• Problem details
Please list all lines of the material below in which the string "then" occurs.

• Data in this exercise

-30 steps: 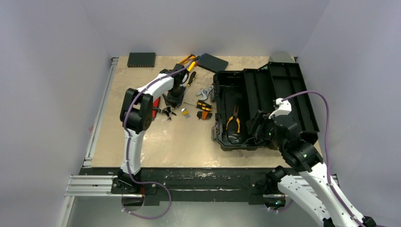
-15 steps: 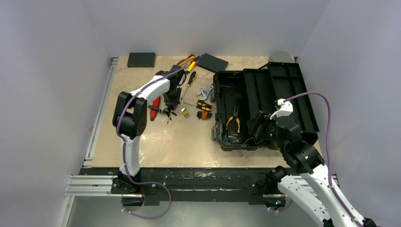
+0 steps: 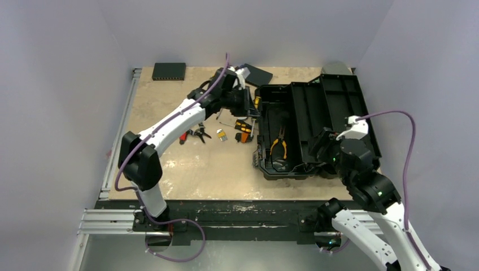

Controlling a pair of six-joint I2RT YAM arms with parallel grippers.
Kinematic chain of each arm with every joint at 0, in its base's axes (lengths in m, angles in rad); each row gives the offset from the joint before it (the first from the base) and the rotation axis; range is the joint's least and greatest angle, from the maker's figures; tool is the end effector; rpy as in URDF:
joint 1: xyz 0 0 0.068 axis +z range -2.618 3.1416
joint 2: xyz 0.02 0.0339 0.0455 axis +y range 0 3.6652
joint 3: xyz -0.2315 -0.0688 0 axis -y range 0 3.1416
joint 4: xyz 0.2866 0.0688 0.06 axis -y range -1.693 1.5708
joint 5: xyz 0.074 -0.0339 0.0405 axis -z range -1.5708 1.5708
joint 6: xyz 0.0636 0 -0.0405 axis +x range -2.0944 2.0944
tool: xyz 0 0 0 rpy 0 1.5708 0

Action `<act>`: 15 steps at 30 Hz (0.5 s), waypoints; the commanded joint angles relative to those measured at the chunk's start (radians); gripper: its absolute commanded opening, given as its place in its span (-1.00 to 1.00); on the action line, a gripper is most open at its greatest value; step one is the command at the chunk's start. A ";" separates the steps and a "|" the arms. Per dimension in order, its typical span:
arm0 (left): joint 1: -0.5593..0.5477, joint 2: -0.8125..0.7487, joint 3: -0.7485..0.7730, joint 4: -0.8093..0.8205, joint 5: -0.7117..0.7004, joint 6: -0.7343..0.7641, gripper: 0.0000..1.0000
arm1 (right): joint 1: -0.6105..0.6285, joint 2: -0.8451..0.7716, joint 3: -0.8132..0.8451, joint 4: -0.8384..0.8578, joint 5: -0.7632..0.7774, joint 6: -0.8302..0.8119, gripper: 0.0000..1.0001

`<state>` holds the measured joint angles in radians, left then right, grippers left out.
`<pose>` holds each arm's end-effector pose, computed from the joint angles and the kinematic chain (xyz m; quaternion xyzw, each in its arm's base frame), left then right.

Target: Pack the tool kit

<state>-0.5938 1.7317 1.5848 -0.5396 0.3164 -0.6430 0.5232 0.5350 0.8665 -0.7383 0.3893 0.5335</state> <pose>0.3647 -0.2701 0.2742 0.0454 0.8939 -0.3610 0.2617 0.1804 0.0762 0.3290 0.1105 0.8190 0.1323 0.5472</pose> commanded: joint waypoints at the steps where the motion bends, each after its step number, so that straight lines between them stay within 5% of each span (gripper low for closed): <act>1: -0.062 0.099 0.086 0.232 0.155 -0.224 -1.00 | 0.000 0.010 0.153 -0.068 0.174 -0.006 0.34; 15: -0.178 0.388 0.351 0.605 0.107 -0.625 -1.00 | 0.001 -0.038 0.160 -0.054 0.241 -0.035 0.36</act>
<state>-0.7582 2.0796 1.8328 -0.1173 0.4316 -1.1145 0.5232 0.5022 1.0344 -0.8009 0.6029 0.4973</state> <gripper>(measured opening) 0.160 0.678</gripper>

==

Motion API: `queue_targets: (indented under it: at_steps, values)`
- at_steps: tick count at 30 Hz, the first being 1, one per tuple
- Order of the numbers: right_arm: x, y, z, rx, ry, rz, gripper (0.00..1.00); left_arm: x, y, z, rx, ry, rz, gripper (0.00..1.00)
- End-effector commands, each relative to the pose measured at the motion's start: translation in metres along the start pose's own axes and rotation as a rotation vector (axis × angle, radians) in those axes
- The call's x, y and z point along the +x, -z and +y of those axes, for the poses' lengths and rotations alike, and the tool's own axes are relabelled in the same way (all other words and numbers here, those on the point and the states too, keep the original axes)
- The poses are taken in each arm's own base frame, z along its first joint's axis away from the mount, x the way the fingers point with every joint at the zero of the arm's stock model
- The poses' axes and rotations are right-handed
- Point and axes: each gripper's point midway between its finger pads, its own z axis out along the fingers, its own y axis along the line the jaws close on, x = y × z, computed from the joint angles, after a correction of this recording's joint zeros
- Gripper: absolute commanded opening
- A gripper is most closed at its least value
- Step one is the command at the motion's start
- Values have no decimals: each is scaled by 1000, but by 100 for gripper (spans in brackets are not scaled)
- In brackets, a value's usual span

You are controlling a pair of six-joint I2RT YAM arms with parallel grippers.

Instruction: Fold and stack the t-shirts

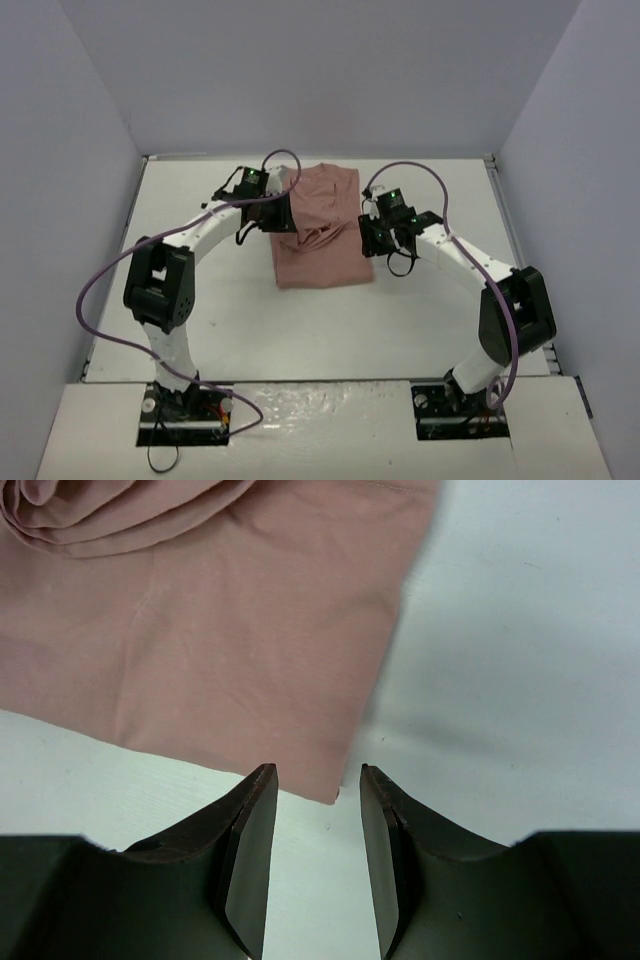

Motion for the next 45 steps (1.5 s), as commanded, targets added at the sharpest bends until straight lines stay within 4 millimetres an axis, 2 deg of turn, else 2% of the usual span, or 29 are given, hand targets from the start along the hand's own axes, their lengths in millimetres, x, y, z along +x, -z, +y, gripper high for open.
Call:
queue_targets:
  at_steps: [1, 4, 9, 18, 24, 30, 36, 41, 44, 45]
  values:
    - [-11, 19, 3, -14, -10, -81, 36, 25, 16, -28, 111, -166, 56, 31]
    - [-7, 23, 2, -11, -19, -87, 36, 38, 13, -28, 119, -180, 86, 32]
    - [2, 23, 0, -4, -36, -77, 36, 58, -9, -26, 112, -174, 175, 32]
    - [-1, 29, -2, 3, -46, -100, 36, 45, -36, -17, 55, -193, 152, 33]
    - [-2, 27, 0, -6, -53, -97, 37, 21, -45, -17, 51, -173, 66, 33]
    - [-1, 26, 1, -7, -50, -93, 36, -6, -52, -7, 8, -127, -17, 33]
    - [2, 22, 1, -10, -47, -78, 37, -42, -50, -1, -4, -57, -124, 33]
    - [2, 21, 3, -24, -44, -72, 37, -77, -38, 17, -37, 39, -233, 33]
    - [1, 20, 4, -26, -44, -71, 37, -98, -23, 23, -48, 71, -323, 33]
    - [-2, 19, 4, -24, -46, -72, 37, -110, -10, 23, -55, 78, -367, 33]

• Exercise answer
`<state>` holds the measured joint angles in radians, left then right, grippers left out.
`<pose>` holds each arm's end-effector pose, computed from the joint angles and the kinematic chain (xyz m; quaternion xyzw, each in its arm's base frame), left then right.

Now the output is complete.